Si Batakis aguanta el chubasco, es posible que Alberto Fernández pueda vislumbrar un horizonte algo más despejado. De momento se ha quedado casi solo, sin aliados de peso —fuera del movimiento Evita y de Barrios de Pie— capaces de sostenerlo en el caso de que la economía se desbarrancase. Ninguno de los que inicialmente consideraron posible respaldarlo contra los embates de su vice, se cuenta ahora entre su tropa. Los gobernadores peronistas, los intendentes del Gran Buenos del Frente de Todos, y la CGT no están dispuestos a quebrar una lanza en su favor. En cuanto a la Señora y el camporismo no renovarán sus ataques destemplados contra el presidente en tanto y en cuanto la recién instalada ministro de Economía acierte con las medidas que deberá implementar de inmediato. Si no diesen resultado o no marchasen en la dirección que pretenden aquéllos, la tregua habrá durado poco y la pelea se repetirá con mayor virulencia que antaño.
Todo dependerá, pues, de lo que pase en el tercer trimestre que recién se inicia. Completado su equipo, con el aval del presidente y el visto bueno de la vicepresidente, Batakis comenzará en el curso de la semana, ni bien ponga en marcha las recetas que viene de anunciar, a transitar un camino plagado de dificultades. Por de pronto, no tiene la potestad de controlar la reacción de los mercados. Carece de la facultad de generar la confianza imprescindible para que su gestión tenga éxito. Es una funcionaria que de macroeconomía sabe poco —por decir algo— y su elenco de colaboradores no se caracteriza ni por su experiencia ni por su capacidad en el manejo de crisis. La incertidumbre que se palpa hoy en todos lados es imposible de erradicar en el corto plazo y —para colmo de males— imaginar que la desconfianza en el valor del peso vaya a atenuarse en medio de semejante escenario resultaría una ingenuidad. Ni la inflación ni tampoco el alza del dólar le darán tregua. Sólo cuenta a su favor con el hecho de que nadie desea interrumpir el mandato de Alberto Fernández.
El primer discurso de la flamante funcionaria, luego del silencio que mantuvo por espacio de una semana, fue decepcionante.
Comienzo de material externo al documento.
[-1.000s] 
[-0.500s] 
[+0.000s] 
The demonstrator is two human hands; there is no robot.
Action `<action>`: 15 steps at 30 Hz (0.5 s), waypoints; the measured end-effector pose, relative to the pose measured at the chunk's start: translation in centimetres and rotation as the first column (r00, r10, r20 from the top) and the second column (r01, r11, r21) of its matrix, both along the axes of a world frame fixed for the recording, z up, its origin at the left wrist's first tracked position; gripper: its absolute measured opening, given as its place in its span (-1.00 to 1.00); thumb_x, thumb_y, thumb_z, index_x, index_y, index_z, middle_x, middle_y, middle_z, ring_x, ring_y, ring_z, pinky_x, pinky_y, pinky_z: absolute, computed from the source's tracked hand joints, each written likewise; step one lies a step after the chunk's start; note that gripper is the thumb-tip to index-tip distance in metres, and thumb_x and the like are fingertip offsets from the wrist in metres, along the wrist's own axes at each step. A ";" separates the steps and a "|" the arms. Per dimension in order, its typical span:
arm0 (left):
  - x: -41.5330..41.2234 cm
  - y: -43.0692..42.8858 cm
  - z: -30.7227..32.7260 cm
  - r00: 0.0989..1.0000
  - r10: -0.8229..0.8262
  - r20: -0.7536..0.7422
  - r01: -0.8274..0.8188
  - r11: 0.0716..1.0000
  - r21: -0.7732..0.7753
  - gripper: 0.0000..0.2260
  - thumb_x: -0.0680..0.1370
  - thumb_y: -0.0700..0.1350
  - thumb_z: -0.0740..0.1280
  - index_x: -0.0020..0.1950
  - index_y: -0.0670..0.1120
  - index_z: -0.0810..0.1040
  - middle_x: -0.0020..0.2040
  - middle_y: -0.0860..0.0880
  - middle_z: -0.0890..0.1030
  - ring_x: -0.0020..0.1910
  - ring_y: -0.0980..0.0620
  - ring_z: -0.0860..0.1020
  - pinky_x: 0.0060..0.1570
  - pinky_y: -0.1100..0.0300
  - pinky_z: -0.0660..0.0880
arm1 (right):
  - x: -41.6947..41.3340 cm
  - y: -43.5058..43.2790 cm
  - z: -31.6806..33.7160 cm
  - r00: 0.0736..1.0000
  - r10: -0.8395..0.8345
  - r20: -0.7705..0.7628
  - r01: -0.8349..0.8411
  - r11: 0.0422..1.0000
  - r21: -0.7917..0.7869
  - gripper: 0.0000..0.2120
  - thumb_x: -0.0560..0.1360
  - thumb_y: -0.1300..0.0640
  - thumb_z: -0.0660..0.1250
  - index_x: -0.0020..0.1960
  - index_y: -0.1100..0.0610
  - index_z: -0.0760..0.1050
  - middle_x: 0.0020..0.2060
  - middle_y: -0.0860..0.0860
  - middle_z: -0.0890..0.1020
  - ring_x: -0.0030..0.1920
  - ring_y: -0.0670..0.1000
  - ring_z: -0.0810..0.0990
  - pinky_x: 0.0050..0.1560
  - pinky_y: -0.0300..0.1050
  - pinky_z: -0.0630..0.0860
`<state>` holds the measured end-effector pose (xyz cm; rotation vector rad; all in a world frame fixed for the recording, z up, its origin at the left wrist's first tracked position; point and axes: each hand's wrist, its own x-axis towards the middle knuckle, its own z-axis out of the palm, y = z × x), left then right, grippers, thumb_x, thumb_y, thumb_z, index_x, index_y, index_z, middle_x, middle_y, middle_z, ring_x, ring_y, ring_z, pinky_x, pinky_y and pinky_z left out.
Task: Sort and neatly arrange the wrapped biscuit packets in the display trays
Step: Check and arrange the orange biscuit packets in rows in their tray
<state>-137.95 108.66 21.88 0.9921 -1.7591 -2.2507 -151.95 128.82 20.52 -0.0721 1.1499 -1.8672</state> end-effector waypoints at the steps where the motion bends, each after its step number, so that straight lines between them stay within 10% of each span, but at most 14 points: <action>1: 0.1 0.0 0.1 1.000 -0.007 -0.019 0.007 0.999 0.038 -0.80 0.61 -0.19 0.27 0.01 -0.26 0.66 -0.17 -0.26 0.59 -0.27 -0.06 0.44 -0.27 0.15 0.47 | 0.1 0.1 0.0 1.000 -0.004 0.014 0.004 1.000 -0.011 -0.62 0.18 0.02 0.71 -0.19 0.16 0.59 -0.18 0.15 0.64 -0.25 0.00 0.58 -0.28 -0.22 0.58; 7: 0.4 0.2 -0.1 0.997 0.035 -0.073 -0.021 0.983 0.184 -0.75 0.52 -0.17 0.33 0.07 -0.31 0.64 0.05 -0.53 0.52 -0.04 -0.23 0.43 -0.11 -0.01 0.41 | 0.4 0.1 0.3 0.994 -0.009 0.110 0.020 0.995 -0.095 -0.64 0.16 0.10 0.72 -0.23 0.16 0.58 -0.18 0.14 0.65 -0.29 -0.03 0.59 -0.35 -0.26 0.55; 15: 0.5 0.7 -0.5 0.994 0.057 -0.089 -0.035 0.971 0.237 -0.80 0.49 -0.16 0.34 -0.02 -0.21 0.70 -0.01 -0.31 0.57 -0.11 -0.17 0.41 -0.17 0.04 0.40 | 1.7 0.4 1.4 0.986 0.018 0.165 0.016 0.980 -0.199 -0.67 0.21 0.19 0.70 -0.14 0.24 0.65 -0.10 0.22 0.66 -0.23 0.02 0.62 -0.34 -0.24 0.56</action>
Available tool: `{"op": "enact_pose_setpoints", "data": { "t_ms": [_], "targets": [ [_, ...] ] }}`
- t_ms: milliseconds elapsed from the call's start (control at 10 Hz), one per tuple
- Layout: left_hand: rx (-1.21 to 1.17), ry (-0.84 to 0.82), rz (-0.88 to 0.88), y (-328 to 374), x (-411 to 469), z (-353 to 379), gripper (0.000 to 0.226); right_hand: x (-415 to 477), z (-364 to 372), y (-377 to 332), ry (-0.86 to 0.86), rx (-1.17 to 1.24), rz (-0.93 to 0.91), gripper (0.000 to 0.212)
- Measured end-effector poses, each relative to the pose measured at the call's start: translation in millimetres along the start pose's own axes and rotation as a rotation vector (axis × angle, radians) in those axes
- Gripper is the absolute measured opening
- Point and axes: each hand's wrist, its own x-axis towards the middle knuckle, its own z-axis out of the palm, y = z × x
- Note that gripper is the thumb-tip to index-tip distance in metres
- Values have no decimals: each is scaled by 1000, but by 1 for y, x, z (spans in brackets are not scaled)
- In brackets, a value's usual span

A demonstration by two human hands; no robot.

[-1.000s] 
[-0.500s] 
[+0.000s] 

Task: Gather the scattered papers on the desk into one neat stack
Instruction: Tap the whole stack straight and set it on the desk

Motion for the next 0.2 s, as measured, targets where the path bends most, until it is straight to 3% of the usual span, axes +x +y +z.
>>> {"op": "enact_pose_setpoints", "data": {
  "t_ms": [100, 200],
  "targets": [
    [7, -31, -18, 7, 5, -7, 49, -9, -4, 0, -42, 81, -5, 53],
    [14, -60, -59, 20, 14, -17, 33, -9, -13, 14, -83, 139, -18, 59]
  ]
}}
A estar a los lineamientos que adelantó el lunes seguirá el curso que llevaba la gestión de su antecesor en el cargo. Si corresponde ponerle un título a la batería de medidas que anunció, el que mejor le cuadra es Más de lo mismo. Pero si esta es su receta para capear el temporal, difícilmente podrá conseguir lo que se propone: ponerle un freno a la crisis y tratar de recomponer la imagen de una administración que hace agua por los cuatro costados. Más allá de que no manejaba el ministerio que en teoría estaba a su cargo y que sufrió las continuas interferencias del camporismo, Martín Guzmán fracasó porque su programa —si cabe llamarlo así— nació con fallas que nunca pudo remediar. Estaba destinado a fracasar. Con lo cual, si Silvina Batakis repite una receta fallida, sus días también estarán contados. Necesita hacer algo diferente de lo que imaginó el discípulo de Stiglitz, que logre detener el derrumbe. No tiene demasiado tiempo por delante.